The Miami, Florida-based firm has launched its fourth real estate vehicle to target distressed or under-managed office properties in the southern US region. The vehicle will also consider multifamily investments with ‘extreme distress.’

Parmenter Realty Partners is launching its fourth real estate fund, Parmenter Realty Fund IV, targeting $500 million (€338 million) in equity commitments. It is looking to acquire approximately $2 billion in assets.

Nearly all of the firm’s investors in its previous fund are expected to invest in Fund IV. The vehicle is expected to have a “limited” marketing period, according to the firm, with its first close expected in September 2008.

The firm’s third real estate vehicle, Parmenter Realty Fund III, closed in 2006 with $246 million of commitments. The vehicle – which has deployed all of its capital – focused on US office investments. The fund invested in US properties including the 845,419-square-foot Park Central office complex in Dallas, Texas; the 618,774-square-foot SunTrust headquarters in Richmond, Virginia; and the 433,453-square-foot One Financial Plaza in St. Louis, Missouri.

Parmenter’s fourth fund will continue on its strategy of investing in distressed and/or under-managed infill office properties in the Southeast and Southwest regions of the US. Fund IV could also consider multifamily investments where there is “extreme distress,” such as the South Florida market, with the firm saying in a statement there were “more opportunities” to acquire value-add assets in the area as a result of the “correction” in the debt markets.

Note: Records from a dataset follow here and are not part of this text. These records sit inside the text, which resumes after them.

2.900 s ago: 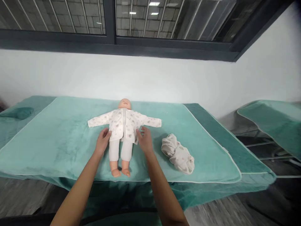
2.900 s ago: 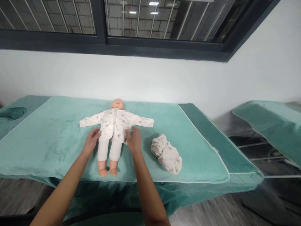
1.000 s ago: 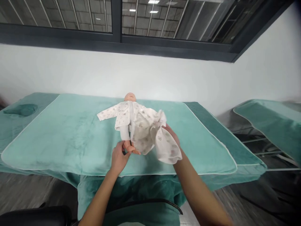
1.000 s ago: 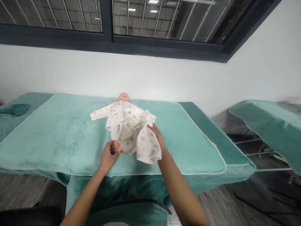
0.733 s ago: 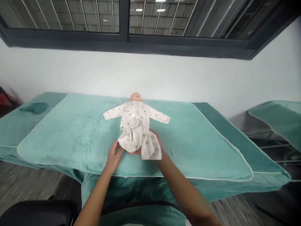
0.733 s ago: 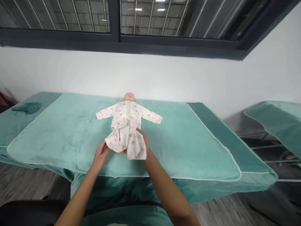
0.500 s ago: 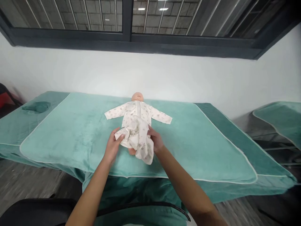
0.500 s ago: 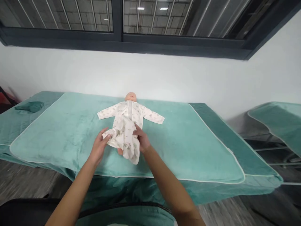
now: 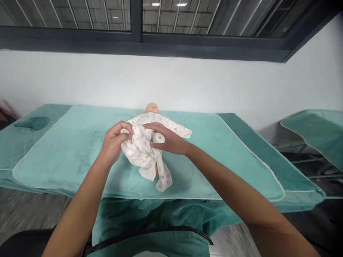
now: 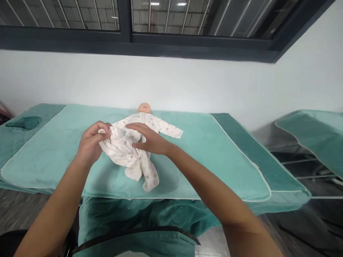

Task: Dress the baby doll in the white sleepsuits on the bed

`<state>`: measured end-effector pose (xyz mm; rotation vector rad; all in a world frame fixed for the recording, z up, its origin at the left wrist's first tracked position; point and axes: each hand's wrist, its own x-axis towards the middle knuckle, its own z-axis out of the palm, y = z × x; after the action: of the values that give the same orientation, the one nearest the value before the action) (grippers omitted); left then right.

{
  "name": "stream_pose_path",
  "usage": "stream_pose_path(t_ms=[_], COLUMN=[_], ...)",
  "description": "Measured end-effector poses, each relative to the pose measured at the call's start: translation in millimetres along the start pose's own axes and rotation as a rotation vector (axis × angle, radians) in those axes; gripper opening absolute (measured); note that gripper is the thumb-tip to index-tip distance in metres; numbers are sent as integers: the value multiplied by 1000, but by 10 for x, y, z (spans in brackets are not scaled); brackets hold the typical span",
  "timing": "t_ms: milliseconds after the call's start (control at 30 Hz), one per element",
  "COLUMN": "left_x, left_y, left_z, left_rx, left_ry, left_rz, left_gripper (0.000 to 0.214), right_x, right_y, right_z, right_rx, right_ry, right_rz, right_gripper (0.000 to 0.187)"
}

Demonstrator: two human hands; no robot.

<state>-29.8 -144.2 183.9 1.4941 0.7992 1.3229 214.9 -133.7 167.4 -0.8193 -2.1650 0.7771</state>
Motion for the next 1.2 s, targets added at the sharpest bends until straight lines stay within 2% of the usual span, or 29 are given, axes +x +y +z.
stream_pose_path(t_ms=[67, 133, 200, 300, 400, 467, 533, 600, 633, 733, 767, 833, 900, 933, 1000, 1133, 1200], left_x=[9, -11, -44, -60, -1, 54, 84, 75, 58, -2, -15, -20, -11, -8, -14, -71, -90], left_y=[151, 263, 336, 390, 393, 357, 291, 212, 178, 129, 131, 140, 125, 102, 26, -107, -119], left_z=[12, -51, -161, -307, -311, -230, -120, -27, 3, 29, 25, 24, 46, 65, 103, 106, 86], left_rx=[-8, 35, 116, 321, 631, 806, 870, 840, 802, 562, 438, 194, 56, 38, 71, 158, 179], left_ry=[-43, -25, 5, 45, 79, 13, -149, -270, -274, -175, -149, -140, -158, -184, -253, -423, -433], left_rz=[-14, -7, 2, 17, 128, 227, 255, 206, 174, 110, 90, 27, -50, -82, -124, -235, -288], left_gripper=[6, 8, 10, 13, 14, 15, 21, 21, 20, 30, 34, 40, 36, 33, 30, 34, 35], right_x=[177, 285, 334, 368, 432, 485, 521, 518, 500, 407, 374, 319, 291, 287, 293, 310, 296], right_y=[-196, -351, -458, -518, -489, -470, -474, -492, -498, -484, -471, -444, -433, -434, -441, -417, -381], right_z=[-18, -65, -141, -255, -289, -254, -201, -165, -162, -217, -245, -287, -288, -273, -236, -238, -273], right_rx=[-19, -17, -27, -95, -159, -163, -126, -57, -15, 116, 146, 158, 123, 108, 105, 168, 197], right_ry=[-87, -180, -233, -155, 6, 66, 64, 30, 12, -47, -92, -265, -428, -457, -388, -72, 1], right_rz=[-51, -43, -1, 78, 101, 86, 75, 77, 82, 104, 117, 153, 183, 189, 182, 168, 192], right_gripper=[46, 34, 32, 36, 35, 34, 35, 34, 34, 35, 35, 36, 38, 38, 36, 37, 39])
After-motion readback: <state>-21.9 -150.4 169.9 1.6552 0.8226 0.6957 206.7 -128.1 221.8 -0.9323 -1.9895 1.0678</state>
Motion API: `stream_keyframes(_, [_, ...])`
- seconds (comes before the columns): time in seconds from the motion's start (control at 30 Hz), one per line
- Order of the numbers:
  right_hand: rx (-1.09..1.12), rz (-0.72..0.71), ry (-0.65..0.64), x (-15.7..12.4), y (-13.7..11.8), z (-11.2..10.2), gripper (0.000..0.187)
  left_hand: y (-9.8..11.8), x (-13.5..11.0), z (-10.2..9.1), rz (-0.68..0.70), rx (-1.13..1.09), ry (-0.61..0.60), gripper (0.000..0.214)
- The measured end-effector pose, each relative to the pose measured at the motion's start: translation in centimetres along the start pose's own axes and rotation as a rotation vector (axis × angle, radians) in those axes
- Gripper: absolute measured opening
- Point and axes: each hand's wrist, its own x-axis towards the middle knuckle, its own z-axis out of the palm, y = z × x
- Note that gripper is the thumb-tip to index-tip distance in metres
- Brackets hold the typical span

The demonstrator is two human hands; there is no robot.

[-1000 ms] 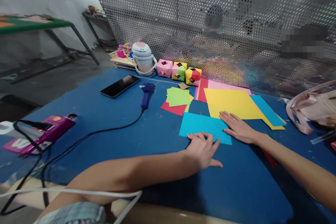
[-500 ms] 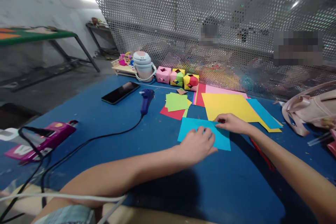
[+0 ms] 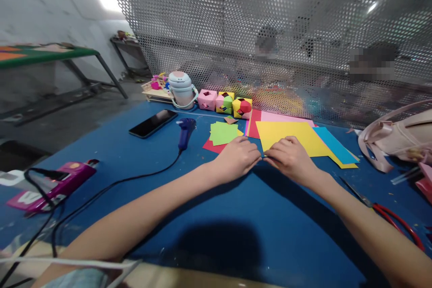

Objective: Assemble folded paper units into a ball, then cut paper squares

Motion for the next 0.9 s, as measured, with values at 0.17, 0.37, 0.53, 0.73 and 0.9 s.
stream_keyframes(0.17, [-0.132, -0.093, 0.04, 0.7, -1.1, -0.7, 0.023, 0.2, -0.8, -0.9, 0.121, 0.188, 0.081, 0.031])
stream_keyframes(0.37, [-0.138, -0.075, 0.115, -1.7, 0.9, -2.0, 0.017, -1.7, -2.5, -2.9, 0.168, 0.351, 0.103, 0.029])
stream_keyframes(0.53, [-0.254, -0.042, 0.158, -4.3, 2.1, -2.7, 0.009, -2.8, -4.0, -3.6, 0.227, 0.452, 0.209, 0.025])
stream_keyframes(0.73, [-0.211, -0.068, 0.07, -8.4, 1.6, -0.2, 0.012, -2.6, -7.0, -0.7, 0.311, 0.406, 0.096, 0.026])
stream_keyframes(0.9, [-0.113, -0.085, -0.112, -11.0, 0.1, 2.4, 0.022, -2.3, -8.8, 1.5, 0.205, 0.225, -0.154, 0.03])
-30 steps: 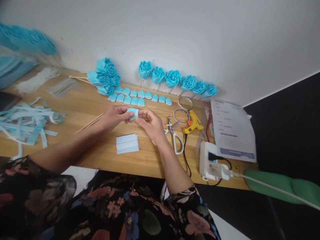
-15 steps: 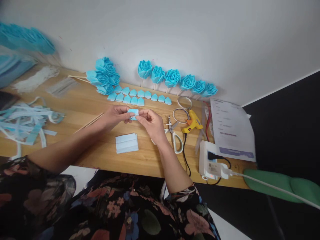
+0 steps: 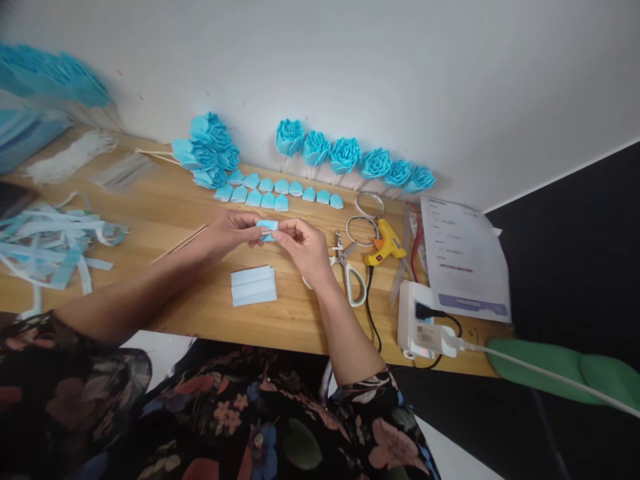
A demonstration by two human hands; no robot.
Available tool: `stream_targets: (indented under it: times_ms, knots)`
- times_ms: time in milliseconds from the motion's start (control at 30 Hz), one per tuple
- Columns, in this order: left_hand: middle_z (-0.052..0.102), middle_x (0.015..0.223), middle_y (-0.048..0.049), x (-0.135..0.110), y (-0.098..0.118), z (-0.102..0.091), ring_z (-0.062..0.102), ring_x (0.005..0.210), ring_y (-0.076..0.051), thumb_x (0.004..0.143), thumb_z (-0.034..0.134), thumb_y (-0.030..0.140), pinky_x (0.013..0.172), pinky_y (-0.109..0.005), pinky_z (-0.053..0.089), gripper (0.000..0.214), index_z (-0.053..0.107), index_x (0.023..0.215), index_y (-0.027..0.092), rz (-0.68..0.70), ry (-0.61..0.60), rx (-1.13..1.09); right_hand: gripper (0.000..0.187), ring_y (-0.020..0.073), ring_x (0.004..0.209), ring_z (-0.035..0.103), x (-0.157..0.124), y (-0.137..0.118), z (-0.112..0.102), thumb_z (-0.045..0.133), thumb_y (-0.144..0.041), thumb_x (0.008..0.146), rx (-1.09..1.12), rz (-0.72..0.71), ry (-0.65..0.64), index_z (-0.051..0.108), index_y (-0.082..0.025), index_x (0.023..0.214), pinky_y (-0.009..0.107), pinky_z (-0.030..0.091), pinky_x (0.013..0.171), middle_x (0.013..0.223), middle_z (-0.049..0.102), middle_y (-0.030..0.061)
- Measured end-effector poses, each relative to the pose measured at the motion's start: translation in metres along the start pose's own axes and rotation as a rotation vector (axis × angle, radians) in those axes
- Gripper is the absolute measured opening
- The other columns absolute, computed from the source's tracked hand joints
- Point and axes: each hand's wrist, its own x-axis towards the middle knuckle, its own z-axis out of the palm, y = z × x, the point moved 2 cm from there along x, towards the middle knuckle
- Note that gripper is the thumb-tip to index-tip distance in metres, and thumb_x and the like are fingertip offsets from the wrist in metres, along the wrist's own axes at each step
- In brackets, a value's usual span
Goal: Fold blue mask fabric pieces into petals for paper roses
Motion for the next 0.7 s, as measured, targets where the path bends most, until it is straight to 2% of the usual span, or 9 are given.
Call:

Darryl Parmenter, Parmenter president and chief executive, said price corrections were occurring as the office market remained “generally sound” from a supply and demand perspective, owing to the “high cost” of building new assets.

Parmenter Realty Partners, headquartered in Miami, Florida with regional offices in Dallas and Atlanta, focuses on acquiring under-performing properties with current or future occupancy issues, with expansion or repositioning capacities.